Classification by organ systems | Frequency | Adverse reaction |
From the nervous system | Often | Dizziness, headache |
Frequency unknown | Parkinsonism symptoms (tremor, akinesia, muscle hypertonia), gait instability, restless legs syndrome and other movement disorders related to the above, which usually resolve after discontinuation of treatment | |
Sleep disorders (insomnia, drowsiness) | ||
From the side of the organs of hearing and vestibular apparatus | Frequency unknown | Vertigo |
From the heart | Rarely | Palpitations, extrasystole, tachycardia |
From the vascular side | Rarely | Hypotension, orthostatic hypotension, which may be associated with malaise, dizziness or fall, especially in patients taking antihypertensive drugs, facial flushing |
Gastrointestinal tract | Often | Abdominal pain, diarrhea, dyspepsia, nausea and vomiting |
Frequency unknown | ||
Skin and subcutaneous tissue disorders | Often | Rash, itching, hives |
Frequency unknown | Acute generalized exanthematous pustulosis, angioedema | |
General disorders | Often | Asthenia |
Blood and lymphatic system disorders | Frequency unknown | Agranulocytosis, thrombocytopenia, thrombocytopenic purpura |
Hepatobiliary system | Frequency unknown | Hepatitis |
Report of suspected adverse reactions
Reporting suspected adverse reactions during the post-marketing period is important to allow for continuous monitoring of the benefit/risk balance of the drug.

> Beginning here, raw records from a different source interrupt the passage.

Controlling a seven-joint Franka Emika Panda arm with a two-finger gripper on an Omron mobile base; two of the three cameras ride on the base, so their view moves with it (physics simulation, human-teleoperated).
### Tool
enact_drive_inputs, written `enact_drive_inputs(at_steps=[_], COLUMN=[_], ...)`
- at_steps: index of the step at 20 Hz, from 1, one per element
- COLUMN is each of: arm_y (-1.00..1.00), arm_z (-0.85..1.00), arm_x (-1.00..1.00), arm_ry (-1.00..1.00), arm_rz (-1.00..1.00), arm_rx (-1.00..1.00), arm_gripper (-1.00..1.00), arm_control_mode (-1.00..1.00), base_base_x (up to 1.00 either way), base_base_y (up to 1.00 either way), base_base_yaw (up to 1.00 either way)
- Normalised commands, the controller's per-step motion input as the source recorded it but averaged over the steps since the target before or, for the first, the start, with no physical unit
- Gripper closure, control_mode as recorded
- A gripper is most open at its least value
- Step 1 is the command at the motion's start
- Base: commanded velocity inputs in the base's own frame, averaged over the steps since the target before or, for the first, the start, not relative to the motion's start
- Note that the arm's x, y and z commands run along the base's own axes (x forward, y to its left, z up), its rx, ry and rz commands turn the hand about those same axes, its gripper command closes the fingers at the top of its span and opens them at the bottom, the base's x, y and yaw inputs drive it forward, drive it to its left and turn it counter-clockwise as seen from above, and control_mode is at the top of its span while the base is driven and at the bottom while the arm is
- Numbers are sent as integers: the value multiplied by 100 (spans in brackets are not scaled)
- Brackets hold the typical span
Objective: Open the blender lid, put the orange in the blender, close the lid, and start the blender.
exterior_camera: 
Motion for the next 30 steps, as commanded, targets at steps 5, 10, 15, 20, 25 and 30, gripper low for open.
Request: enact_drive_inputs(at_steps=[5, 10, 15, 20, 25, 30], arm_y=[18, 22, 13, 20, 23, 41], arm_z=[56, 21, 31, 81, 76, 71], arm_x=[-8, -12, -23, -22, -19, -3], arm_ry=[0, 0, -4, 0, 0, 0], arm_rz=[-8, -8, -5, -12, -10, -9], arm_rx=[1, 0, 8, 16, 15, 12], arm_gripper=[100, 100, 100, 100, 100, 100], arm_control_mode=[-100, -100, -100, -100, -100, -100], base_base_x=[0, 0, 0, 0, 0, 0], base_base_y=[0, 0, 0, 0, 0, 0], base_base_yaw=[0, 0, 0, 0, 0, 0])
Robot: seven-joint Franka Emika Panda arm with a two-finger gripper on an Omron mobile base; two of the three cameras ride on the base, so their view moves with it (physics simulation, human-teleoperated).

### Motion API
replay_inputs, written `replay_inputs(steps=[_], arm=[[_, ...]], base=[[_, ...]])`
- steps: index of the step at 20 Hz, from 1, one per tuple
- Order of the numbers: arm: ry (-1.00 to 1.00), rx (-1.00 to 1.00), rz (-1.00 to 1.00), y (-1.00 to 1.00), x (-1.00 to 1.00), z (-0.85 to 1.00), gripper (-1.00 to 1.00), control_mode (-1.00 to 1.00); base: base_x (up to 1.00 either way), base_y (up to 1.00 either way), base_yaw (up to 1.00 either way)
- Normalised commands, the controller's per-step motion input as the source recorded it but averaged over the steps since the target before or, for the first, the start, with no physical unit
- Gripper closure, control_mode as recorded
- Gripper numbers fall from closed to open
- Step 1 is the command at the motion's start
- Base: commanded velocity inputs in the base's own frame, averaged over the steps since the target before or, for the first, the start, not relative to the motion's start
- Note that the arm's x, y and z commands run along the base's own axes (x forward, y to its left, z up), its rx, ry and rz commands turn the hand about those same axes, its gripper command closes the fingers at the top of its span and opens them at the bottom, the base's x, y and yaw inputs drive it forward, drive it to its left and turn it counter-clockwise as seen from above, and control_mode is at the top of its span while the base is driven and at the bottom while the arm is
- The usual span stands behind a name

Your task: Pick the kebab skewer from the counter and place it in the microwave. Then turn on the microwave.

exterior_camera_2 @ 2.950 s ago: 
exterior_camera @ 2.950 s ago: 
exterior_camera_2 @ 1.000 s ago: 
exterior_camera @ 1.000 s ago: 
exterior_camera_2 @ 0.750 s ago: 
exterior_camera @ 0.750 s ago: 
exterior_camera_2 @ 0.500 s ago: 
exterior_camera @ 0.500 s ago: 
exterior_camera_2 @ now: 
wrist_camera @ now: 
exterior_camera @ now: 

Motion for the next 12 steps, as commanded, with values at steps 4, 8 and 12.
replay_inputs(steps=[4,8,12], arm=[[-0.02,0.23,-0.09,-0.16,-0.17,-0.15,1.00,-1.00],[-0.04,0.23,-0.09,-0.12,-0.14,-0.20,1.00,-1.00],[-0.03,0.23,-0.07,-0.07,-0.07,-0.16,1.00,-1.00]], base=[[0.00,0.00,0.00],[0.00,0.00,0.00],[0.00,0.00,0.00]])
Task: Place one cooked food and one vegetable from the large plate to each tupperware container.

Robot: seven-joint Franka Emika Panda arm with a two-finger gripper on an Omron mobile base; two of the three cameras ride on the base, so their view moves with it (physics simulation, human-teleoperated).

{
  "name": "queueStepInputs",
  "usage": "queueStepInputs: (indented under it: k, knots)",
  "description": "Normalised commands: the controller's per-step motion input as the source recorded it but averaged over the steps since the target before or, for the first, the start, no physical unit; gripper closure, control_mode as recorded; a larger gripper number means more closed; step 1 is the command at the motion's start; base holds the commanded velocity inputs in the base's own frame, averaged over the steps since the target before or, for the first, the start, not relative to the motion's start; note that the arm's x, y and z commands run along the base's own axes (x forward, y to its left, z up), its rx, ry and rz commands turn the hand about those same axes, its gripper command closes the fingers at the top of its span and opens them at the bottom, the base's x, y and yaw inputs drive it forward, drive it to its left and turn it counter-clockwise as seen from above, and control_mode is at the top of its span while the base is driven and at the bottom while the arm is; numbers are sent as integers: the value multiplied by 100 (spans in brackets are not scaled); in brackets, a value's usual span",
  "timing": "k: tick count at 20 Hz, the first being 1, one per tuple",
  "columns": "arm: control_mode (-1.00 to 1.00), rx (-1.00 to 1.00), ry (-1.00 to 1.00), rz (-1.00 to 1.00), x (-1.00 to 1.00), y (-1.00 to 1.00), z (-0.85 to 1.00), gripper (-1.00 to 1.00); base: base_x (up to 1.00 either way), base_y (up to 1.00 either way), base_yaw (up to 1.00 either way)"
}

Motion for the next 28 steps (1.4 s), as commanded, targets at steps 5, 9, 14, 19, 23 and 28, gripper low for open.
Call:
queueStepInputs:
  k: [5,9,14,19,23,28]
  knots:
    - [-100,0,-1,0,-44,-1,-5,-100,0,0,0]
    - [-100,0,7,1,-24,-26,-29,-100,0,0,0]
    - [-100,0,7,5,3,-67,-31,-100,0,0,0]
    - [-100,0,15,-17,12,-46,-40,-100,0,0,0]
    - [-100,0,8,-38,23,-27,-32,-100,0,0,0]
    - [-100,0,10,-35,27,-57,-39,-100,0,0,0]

Healthcare professionals are required to report any suspected adverse reactions through the national reporting system.
Expiration date
3 years.
Storage conditions
Does not require any special storage conditions. Keep out of the reach of children.
Packaging
10 capsules in a blister of polyamide-aluminum-PVC foil and aluminum foil; 3 or 9 blisters in a cardboard box.
Vacation category
According to the recipe.
Producer
CJSC Pharmaceutical Plant EGIS / EGIS Pharmaceuticals Plc.
Location of the manufacturer and address of its place of business
1165, Budapest, Bokenyfoldi ut 118-120., Budapest, 1165, Hungary.
Applicant
LE LABORATORIES SERVIER / Les Laboratoires Servier.
Applicant's location
50, rue Carnot, 92284 Suresnes Сedex, France / 50, rue Carnot, 92284 Suresnes Сedex, France.